The author has a problem because what he is selling is an app to track sexual activity in explicit detail, which is a huge privacy invasion, and Apple's normal screens are rather good at noticing that
The author of this post is trying to sell an app that is not explicitly prohibited by Apple guidelines, but it is offensive to pretty much anyone who looks at it
I don't have proof of that. Maybe the man is just greedy, and not a pedophile. But this particular article is disgusting. He advocates for looser standards for sex tracker apps for young people, because it would benefit his sex tracking firm
I miss when tech was actually fun.
I think that’s very unlikely for his app.

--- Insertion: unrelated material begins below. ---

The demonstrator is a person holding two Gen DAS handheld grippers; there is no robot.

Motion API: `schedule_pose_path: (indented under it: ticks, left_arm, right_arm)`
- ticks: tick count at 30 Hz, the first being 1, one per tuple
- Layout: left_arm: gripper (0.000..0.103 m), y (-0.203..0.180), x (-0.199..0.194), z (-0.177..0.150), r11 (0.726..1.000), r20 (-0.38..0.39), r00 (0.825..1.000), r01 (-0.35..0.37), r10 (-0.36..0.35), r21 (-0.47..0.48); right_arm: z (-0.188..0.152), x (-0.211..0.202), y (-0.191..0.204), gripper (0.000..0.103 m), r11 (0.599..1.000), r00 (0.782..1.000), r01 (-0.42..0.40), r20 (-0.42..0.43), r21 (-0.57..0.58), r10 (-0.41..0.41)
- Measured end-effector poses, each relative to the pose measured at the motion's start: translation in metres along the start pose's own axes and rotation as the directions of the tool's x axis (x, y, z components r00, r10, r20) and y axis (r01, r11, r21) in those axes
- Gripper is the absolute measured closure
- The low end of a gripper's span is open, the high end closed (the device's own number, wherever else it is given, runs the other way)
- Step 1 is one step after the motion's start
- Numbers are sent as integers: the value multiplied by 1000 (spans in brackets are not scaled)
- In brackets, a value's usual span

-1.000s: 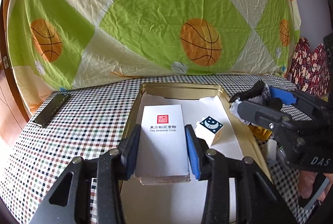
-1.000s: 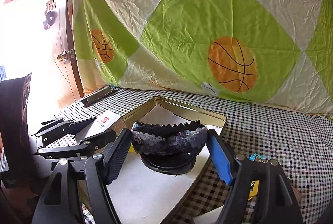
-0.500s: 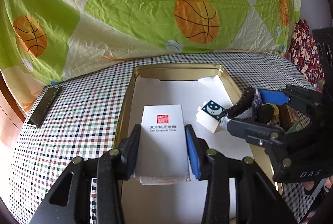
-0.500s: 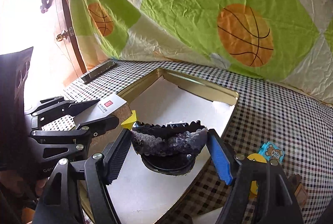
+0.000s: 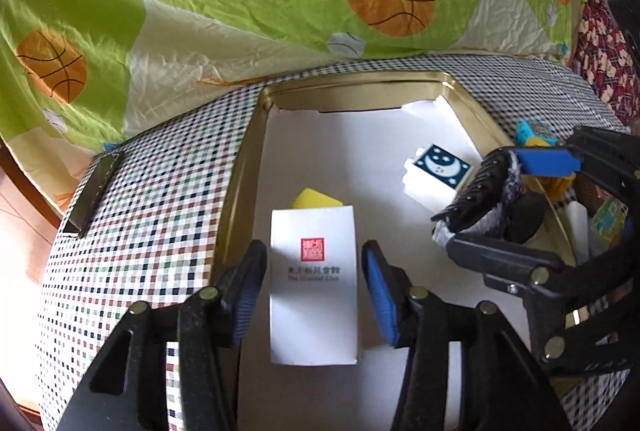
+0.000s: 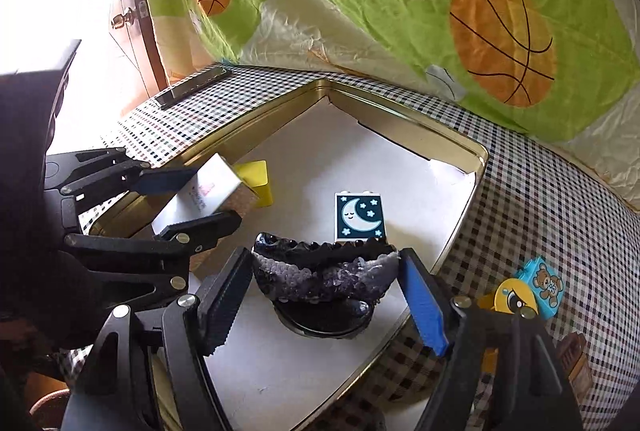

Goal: Organize rigid objects
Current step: 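Release the white box into the tin with left tool while right tool releases the bowl, then reach left tool toward the white plug while right tool grasps the green Macromolecule box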

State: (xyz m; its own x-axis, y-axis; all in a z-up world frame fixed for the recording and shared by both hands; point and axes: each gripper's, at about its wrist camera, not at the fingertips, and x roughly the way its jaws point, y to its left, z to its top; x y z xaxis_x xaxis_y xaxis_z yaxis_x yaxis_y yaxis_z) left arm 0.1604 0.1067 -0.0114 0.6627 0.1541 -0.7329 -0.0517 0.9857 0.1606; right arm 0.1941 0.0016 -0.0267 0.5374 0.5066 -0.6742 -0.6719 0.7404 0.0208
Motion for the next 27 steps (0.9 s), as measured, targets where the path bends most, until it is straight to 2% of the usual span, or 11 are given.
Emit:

I’m very glad children won’t get their sexual activities tracked by apps tyvm
I remember when all dating apps had to move away from nudity without obscure hacks via the web. The entire conversation about sexual health and sexuality is now political and unfortunately for teens, their access to it is severely limited by old white prudish people who can’t even imagine a relationship with more than 2 people.
It’s never about protecting children though, that’s just a good buzzword they both Apple and politicians use that resonates with their audience without too much explanation. It gives a good feeling of effective policy even if it isn’t. It’s like “wokeness”, the “problem with immigration” and now … age verification.
Brother, the App Store listing is literally “Silk — Intimacy and Health Log.” Followed by the screenshots titled “Pleasure Patterns,” “Love Without Limits,” and “Spice Library.”
That is not — as you say — “a wellbeing journal in the most boring possible sense.”
And the whole “but guns are ok??” thing is so tired. Yeah, we get it, Americans are prudes and in Europe nudity is no big deal and American cheese isn’t even cheese. We get it.
Also, there is an entirely separate set of Apple content guidelines around firearms.